A policy is a rule used by an agent to decide what actions to take. It can be deterministic, in which case it is usually denoted by $\mu$:

$$a_{t} = \mu(s_{t})$$

or it may be stochastic, in which case it is usually denoted by $\pi$:

$$a_{t}\sim\pi(\cdot|s_{t})$$

Because the policy is essentially the agent’s brain, it’s not uncommon to substitute the word “policy” for “agent”, eg saying “The policy is trying to maximize reward.”

In many cases, we deal with parameterized policies: policies whose outputs are computable functions that depend on a set of parameters (eg the weights and biases of a neural network) which we can adjust to change the behavior via some optimization algorithm.
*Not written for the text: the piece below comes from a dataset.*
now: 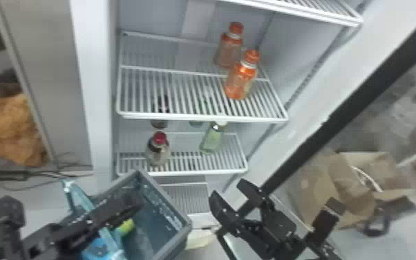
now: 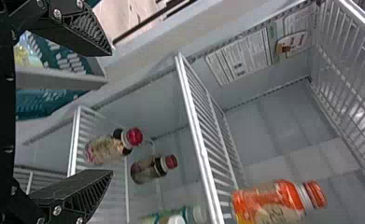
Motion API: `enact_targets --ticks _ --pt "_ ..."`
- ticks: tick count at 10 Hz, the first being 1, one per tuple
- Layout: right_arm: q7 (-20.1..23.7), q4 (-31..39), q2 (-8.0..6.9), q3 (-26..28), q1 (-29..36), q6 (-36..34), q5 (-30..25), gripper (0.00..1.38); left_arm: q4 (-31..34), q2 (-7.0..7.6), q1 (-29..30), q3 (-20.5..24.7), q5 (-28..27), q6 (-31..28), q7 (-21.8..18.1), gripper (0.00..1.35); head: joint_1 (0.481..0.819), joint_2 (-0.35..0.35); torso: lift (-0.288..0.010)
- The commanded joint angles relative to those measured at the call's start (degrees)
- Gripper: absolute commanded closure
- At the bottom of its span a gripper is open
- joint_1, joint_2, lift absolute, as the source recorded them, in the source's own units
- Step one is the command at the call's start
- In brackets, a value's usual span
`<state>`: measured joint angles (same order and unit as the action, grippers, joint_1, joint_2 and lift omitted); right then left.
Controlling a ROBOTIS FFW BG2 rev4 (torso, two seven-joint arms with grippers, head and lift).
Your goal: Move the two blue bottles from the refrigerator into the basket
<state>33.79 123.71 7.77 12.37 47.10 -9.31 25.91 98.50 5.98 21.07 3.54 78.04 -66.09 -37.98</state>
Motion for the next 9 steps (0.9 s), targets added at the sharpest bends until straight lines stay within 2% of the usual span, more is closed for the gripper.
enact_targets --ticks 1,3,5,7,9 --pt "-0.39 -1.02 -0.57 0.99 1.69 4.68 -1.46 0.15 0.0 -0.09 0.16 0.0 0.0 0.0 0.01 1.2 0.695 -0.35 -0.01" --pt "-1.27 -0.74 -1.71 2.94 4.65 8.05 -3.75 0.15 0.0 -0.09 0.44 0.0 0.12 0.0 -0.08 1.2 0.695 -0.35 -0.01" --pt "-2.15 -0.46 -3.82 5.34 8.02 14.52 -5.46 0.15 0.0 -0.18 0.73 0.12 0.23 0.0 -0.08 1.2 0.695 -0.35 -0.01" --pt "-2.41 0.1 -4.87 7.39 9.99 16.77 -8.2 0.15 0.0 -0.26 1.15 0.23 0.35 0.0 0.01 1.2 0.695 -0.35 -0.01" --pt "-2.41 -0.18 -6.19 9.45 11.4 19.02 -8.43 0.15 0.0 -0.26 1.15 0.23 0.35 0.0 -0.08 1.2 0.695 -0.35 -0.01"
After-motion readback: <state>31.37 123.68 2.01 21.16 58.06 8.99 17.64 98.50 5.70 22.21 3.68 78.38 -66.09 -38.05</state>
We often denote the parameters of such a policy by $\theta$, and then write this as a subscript on the policy symbol to highlight the connection:

$$
\begin{aligned}
a_{t} &= \mu_{\theta}(s_{t})\\
a_{t} &\sim\pi_{\theta}(\cdot|s_{t})
\end{aligned}
$$

## Return and Discount Factor

At each time step $t$ the agent is at a state $s_{t}$ and takes an action $a_{t}$ which results in a reward
$r_{t+1}=r(s_{t},a_{t})$. The return of a trajectory is the total reward obtained by the robot along
such a trajectory

$$R_{\tau} = r_{1} + r_{2} + r_{3} + \dots$$

The goal in reinforcement learning is to find a trajectory that has the largest return.

Another kind of return is the discounted return, which is the sum of all rewards ever obtained by the agent, but discounted by how far off in the future they’re obtained. This formulation of reward includes a discount factor $\gamma \in (0,1)$:

$$R_\tau = r_{1} + \gamma r_{2} + \gamma^{2}r_{3} + \dots = \sum_{t=1}^{\infty} \gamma^{t-1} r_t$$

Why would we ever want a discount factor, though? Don’t we just want to get all rewards? We do, but the discount factor is both intuitively appealing and mathematically convenient. On an intuitive level: cash now is better than cash later. Mathematically: an infinite-horizon sum of rewards may not converge to a finite value, and is hard to deal with in equations. But with a discount factor and under reasonable conditions, the infinite sum converges.

We’ll notate all of these cases with $R_{\tau}$, and it will either be clear from context which case we mean, or it won’t matter.